Check each line of the entries below for the word "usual", and copy out the ones that have it.

§ Provided records:
╔══
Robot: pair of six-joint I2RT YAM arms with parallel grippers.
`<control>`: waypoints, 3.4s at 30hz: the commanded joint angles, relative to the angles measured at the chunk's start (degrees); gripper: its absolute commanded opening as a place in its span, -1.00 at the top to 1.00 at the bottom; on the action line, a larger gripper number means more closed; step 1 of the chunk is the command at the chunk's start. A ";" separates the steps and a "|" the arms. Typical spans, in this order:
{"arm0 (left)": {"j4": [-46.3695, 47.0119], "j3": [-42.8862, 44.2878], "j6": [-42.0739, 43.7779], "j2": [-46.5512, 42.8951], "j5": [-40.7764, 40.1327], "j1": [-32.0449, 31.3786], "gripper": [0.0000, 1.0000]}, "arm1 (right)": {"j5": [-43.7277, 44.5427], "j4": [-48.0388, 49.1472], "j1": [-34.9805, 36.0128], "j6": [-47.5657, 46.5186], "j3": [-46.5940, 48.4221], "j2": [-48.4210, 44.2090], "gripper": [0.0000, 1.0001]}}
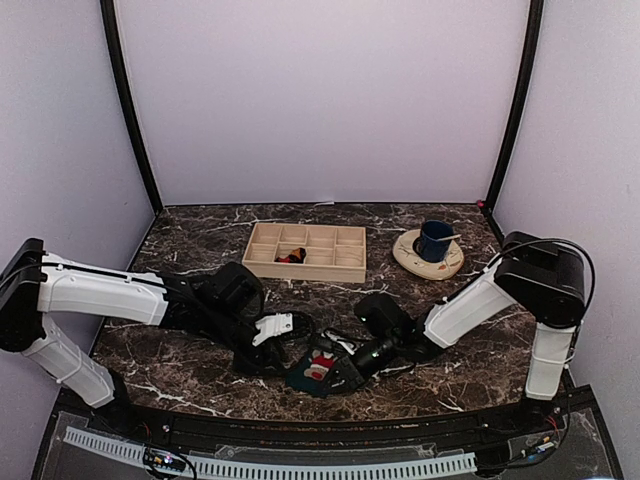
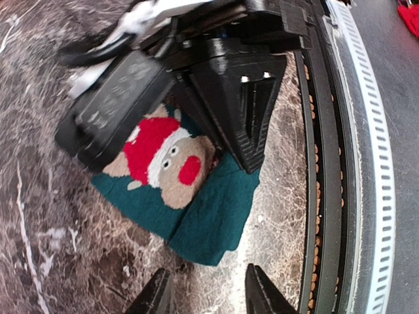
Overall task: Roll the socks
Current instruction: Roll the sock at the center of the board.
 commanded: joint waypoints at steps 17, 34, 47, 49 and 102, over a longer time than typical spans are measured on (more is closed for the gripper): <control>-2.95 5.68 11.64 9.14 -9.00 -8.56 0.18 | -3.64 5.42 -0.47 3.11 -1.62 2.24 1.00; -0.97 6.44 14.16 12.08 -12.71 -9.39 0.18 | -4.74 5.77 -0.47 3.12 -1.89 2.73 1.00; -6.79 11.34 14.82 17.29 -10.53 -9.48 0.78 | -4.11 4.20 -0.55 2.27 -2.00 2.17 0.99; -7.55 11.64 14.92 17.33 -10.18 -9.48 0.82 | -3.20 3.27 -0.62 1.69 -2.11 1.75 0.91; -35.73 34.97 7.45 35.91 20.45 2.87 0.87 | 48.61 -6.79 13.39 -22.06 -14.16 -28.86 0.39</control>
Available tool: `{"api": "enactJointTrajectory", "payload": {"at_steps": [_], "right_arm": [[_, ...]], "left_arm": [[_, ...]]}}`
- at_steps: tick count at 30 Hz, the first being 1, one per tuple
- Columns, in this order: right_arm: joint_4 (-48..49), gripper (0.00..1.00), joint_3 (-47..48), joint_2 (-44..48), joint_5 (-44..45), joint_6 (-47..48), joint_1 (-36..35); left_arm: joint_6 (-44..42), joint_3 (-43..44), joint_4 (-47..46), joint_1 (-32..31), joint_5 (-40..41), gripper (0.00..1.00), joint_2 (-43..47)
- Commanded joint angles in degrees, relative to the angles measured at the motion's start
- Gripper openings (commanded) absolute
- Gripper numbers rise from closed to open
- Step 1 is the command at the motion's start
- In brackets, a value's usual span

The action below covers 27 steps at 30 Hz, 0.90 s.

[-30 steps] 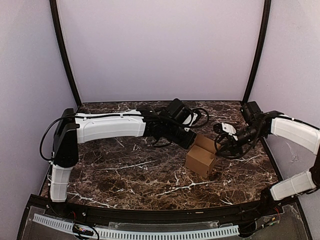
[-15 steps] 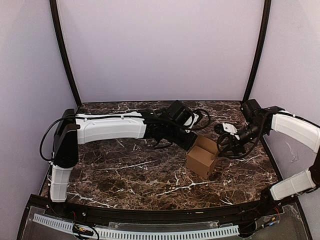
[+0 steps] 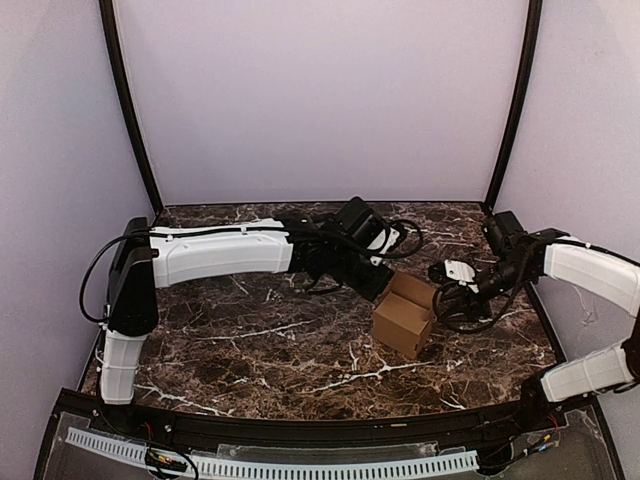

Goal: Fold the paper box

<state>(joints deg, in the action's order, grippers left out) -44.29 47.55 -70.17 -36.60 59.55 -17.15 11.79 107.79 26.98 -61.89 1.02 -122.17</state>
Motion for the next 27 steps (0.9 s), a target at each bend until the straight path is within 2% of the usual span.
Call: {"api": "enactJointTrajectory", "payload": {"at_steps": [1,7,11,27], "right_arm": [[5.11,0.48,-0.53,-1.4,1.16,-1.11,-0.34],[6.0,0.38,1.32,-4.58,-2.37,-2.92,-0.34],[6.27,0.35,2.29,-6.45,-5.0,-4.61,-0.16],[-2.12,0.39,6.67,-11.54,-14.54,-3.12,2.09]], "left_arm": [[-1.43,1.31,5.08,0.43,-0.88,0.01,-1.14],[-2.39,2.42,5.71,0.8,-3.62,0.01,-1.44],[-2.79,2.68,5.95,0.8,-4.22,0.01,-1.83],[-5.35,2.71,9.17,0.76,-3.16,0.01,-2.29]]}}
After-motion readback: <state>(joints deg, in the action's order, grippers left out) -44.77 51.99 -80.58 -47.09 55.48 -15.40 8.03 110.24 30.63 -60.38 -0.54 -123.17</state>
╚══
§ Answer for the task:
- In brackets, a value's usual span
Motion for the next 27 steps (0.9 s), a target at each bend until the straight path is within 2% of the usual span.

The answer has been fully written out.